• INSTRUCTIONS TO FOLLOW
Starting from the line that contains "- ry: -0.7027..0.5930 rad", give back every line through the end of the listing exactly as written and no other line.

-- -- --

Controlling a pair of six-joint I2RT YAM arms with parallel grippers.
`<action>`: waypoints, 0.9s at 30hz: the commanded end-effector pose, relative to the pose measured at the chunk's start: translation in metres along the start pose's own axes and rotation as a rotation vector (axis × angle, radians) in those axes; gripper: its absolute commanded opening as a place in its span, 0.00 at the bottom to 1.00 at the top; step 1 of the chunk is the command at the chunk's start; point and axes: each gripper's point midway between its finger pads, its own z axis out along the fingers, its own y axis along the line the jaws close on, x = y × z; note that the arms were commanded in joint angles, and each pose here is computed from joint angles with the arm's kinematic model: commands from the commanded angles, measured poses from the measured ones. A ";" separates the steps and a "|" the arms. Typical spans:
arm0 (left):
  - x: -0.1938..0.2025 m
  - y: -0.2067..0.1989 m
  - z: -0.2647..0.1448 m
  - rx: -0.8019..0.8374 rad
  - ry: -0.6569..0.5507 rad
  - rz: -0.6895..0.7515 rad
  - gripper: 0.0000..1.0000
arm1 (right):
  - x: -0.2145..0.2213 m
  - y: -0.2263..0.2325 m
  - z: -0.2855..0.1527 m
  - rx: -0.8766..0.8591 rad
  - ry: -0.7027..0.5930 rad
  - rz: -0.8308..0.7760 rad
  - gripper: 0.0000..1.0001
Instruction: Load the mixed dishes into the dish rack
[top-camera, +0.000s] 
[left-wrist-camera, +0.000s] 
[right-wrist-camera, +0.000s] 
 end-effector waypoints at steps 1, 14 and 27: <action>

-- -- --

• YOUR SOLUTION
  - ry: -0.7027..0.5930 rad
  - rz: -0.8308..0.7760 rad
  - gripper: 0.0000..1.0001
Instruction: Load the mixed dishes into the dish rack
[top-camera, +0.000s] 
[left-wrist-camera, +0.000s] 
[right-wrist-camera, +0.000s] 
 end-effector waypoints at steps 1, 14 and 27: <action>

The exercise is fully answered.